(Exercise): Read through the data and count the lines that contain the string "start"; give only the result.

(The data):
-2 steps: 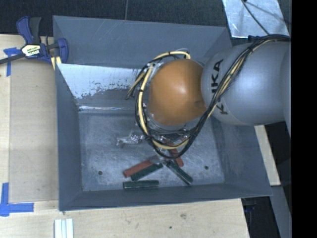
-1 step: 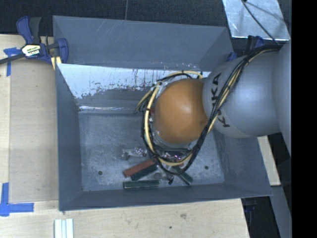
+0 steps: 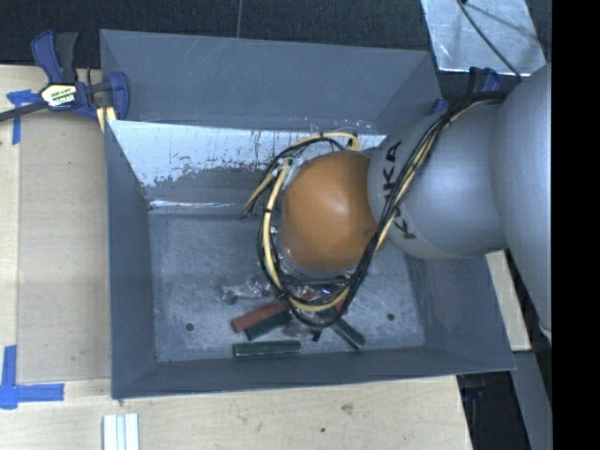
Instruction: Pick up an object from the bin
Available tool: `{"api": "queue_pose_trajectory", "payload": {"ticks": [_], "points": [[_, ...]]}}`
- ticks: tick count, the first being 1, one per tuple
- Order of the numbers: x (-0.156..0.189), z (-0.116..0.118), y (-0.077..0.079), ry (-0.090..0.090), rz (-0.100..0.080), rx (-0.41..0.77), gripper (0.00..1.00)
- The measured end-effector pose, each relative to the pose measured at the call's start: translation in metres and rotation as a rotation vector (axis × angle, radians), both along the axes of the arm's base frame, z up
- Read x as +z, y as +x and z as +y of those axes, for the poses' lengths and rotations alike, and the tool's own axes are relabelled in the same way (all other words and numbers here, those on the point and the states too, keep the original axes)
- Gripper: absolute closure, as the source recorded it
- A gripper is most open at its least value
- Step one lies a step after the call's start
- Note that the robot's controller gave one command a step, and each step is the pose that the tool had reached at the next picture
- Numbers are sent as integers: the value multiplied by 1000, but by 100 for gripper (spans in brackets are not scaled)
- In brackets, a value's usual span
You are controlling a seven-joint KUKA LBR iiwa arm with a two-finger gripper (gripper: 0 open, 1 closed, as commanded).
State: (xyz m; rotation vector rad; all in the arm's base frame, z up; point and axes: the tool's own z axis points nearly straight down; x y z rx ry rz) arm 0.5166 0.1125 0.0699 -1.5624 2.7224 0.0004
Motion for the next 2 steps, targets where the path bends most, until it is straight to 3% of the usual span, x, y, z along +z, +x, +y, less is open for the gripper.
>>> {"api": "queue_pose_trajectory", "payload": {"ticks": [1,2], "points": [[0,0,0,1,-1,0,100],[164,-24,29,0,-5,-8,100]]}}
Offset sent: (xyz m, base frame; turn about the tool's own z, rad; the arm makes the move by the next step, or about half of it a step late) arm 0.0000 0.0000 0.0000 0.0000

(Task output): 2